◆ Data extracted from a collection
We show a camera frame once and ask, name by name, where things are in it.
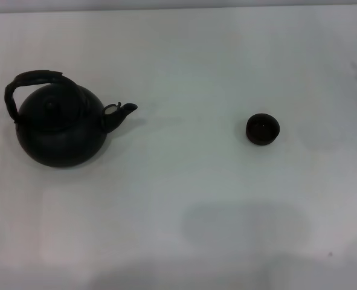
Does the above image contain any black round teapot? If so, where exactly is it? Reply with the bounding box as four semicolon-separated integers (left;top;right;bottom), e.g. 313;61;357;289
4;69;139;169

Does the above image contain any small dark teacup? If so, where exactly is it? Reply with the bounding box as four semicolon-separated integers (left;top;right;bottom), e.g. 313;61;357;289
245;113;281;146

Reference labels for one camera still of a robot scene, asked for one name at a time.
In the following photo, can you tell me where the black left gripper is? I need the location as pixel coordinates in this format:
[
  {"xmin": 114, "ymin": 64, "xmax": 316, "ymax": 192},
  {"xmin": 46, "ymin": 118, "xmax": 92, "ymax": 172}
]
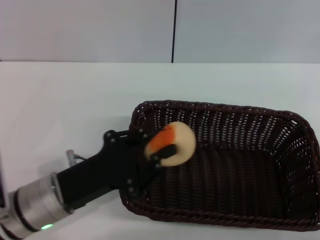
[{"xmin": 56, "ymin": 128, "xmax": 177, "ymax": 211}]

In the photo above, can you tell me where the round bun with orange topping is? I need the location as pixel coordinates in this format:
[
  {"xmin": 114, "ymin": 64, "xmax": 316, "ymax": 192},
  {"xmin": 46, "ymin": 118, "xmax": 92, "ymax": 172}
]
[{"xmin": 144, "ymin": 121, "xmax": 197, "ymax": 168}]

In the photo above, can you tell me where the dark brown woven wicker basket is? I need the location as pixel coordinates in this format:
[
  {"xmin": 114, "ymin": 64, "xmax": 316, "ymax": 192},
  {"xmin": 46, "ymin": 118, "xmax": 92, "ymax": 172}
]
[{"xmin": 119, "ymin": 99, "xmax": 320, "ymax": 233}]

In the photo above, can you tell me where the silver left gripper cable connector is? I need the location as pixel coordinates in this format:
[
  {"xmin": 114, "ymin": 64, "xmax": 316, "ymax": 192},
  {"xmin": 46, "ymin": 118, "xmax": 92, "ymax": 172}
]
[{"xmin": 65, "ymin": 149, "xmax": 87, "ymax": 167}]

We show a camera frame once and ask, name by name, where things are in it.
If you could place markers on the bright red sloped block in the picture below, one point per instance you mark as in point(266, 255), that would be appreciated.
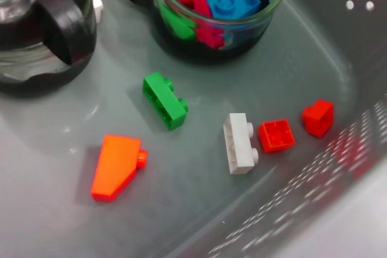
point(116, 168)

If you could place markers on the white sloped building block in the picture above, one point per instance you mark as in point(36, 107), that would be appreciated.
point(239, 146)

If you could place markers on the small red building block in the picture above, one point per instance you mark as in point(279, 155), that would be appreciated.
point(276, 135)
point(319, 117)

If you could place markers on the glass teacup black sleeve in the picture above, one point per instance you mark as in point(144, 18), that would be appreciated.
point(217, 52)
point(45, 58)

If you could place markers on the green long building block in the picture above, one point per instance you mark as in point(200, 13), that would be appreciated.
point(164, 101)

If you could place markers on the green notched building block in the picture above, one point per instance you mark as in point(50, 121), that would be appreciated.
point(175, 23)

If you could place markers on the grey-green perforated storage bin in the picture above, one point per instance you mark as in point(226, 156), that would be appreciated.
point(272, 209)

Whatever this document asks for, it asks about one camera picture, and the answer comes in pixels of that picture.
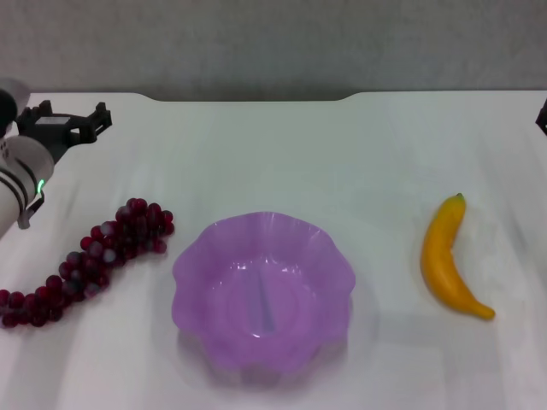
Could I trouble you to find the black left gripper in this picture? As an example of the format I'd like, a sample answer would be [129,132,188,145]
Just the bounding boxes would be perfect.
[15,99,114,166]

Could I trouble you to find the purple wavy plastic bowl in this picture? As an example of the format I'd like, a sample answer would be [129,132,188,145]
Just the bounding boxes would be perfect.
[171,210,356,382]

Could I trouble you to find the yellow banana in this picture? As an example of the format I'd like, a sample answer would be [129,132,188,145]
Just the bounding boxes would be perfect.
[420,192,497,321]

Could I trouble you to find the red grape bunch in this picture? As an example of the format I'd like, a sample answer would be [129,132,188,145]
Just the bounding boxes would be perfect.
[0,197,175,329]

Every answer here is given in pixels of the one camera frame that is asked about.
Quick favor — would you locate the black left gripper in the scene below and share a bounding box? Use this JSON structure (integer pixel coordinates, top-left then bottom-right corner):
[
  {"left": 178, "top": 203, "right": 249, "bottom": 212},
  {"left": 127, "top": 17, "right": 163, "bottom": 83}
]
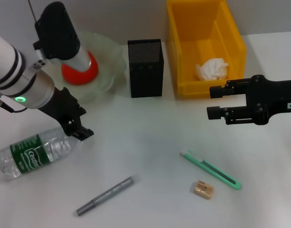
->
[{"left": 38, "top": 86, "right": 94, "bottom": 143}]

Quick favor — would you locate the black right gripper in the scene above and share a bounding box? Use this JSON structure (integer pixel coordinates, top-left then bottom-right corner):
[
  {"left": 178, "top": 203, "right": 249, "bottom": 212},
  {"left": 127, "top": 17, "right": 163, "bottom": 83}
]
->
[{"left": 206, "top": 74, "right": 291, "bottom": 126}]

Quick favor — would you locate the white paper ball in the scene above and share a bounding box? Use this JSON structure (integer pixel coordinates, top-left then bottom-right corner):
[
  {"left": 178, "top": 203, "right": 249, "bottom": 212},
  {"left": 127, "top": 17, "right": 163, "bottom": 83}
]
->
[{"left": 195, "top": 57, "right": 229, "bottom": 82}]

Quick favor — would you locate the clear green-label water bottle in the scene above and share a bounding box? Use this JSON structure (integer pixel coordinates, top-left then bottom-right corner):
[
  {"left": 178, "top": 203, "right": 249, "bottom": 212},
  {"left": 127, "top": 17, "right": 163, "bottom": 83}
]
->
[{"left": 0, "top": 127, "right": 81, "bottom": 181}]

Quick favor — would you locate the red tomato-shaped toy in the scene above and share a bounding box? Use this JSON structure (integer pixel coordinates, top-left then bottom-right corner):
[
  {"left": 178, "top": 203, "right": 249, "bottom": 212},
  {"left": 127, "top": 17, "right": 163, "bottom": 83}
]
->
[{"left": 61, "top": 49, "right": 99, "bottom": 86}]

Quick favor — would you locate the green utility knife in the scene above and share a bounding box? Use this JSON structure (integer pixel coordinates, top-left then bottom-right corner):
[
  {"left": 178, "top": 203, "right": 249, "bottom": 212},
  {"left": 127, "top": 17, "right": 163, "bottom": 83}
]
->
[{"left": 179, "top": 149, "right": 243, "bottom": 190}]

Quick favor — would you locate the grey marker pen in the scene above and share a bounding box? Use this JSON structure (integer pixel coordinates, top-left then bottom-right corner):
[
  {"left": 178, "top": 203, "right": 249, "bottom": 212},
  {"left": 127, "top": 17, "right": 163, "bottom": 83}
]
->
[{"left": 76, "top": 173, "right": 142, "bottom": 217}]

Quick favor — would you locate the black mesh pen holder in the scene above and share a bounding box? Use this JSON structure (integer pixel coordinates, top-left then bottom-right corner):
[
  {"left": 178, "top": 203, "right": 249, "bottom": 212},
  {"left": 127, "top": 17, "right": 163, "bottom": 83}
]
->
[{"left": 127, "top": 38, "right": 165, "bottom": 98}]

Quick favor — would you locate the wavy green glass fruit plate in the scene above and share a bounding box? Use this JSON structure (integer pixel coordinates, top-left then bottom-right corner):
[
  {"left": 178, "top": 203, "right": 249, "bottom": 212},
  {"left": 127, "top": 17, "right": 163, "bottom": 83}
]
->
[{"left": 48, "top": 30, "right": 127, "bottom": 103}]

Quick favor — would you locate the beige eraser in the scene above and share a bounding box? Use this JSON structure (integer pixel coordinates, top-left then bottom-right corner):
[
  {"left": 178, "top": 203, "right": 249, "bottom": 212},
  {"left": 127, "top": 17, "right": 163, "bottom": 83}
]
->
[{"left": 190, "top": 180, "right": 215, "bottom": 200}]

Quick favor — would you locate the yellow plastic bin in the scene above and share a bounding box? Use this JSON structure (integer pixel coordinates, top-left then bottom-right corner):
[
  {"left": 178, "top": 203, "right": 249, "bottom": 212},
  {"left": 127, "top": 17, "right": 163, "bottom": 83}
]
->
[{"left": 166, "top": 0, "right": 247, "bottom": 99}]

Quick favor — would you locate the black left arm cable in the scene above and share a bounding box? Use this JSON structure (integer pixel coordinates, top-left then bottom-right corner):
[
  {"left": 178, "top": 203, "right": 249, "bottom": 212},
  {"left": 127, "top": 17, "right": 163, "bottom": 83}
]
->
[{"left": 0, "top": 91, "right": 29, "bottom": 113}]

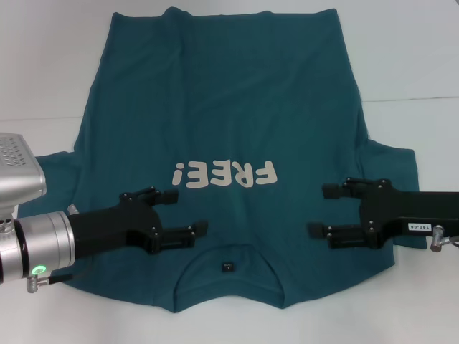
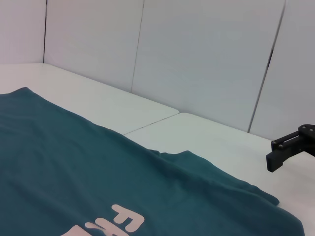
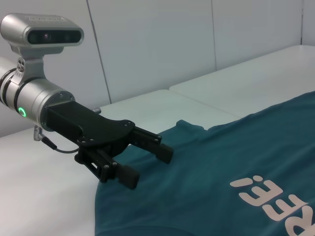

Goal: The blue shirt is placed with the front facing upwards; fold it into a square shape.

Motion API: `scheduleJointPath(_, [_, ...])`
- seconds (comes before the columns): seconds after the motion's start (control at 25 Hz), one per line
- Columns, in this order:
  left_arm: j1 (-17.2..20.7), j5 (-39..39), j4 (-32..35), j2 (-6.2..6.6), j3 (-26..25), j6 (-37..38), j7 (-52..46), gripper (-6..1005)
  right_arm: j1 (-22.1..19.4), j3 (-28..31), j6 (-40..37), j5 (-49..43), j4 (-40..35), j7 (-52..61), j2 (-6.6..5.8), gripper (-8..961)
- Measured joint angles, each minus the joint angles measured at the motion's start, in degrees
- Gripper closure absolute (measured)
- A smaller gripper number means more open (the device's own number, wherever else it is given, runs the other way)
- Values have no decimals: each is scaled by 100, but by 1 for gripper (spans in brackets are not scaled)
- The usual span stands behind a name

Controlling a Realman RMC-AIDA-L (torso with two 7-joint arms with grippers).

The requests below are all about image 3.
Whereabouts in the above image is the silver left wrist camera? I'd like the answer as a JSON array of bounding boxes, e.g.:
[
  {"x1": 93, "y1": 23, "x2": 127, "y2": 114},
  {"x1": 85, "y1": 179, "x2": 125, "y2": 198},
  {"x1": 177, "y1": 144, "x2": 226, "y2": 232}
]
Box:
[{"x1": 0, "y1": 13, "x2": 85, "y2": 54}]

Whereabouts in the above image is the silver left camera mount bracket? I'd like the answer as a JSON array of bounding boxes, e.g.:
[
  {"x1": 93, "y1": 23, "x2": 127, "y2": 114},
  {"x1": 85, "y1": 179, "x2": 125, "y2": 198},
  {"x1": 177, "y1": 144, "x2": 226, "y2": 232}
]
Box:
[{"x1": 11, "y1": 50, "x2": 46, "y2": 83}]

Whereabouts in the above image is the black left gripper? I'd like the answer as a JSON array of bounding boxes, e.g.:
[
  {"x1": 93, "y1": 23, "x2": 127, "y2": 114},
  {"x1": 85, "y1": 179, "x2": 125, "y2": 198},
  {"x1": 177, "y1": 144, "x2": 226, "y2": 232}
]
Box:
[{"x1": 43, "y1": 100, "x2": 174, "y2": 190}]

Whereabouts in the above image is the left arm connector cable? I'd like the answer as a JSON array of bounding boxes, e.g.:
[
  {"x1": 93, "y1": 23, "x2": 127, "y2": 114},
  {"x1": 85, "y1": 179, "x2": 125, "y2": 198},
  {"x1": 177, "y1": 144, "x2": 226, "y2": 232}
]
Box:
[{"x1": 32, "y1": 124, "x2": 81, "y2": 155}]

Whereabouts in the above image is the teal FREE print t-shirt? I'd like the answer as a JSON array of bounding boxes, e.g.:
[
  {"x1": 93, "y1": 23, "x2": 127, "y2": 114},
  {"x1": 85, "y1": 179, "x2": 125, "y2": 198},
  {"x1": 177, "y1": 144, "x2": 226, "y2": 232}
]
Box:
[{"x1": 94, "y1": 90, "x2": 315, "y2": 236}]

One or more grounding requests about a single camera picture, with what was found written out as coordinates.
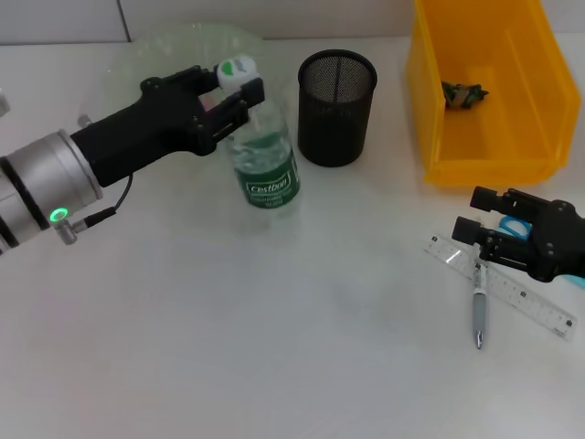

◆ Task requirements
What lines of the data include the word "like"? Copy each of them.

◆ Your solution
Could I trouble you to find the black left gripper in this picture? As an example of the format I'd like, a sample answer would be [129,132,188,145]
Could I trouble you to find the purple wavy plastic bowl in this picture? As an example of the format I'd like, a sample answer would be [129,132,188,145]
Could I trouble you to find the yellow banana in this picture? As an example of the format I'd like, a sample answer would be [129,132,188,145]
Could I trouble you to find the red grape bunch in this picture? As an example of the format I'd like, a sample answer would be [129,132,188,145]
Whereabouts in the above image is the silver left wrist camera? I'd like the answer as a JSON array of bounding boxes, e.g.:
Whereabouts in the above image is the silver left camera mount bracket? I'd like the answer as a JSON array of bounding boxes, e.g.:
Whereabouts in the above image is the black left gripper? I'd like the answer as a JSON array of bounding boxes, e.g.:
Whereabouts in the above image is the left arm connector cable? I'd like the answer as a JSON array of bounding boxes, e.g.:
Whereabouts in the above image is the teal FREE print t-shirt? I'd like the answer as a JSON array of bounding boxes, e.g.:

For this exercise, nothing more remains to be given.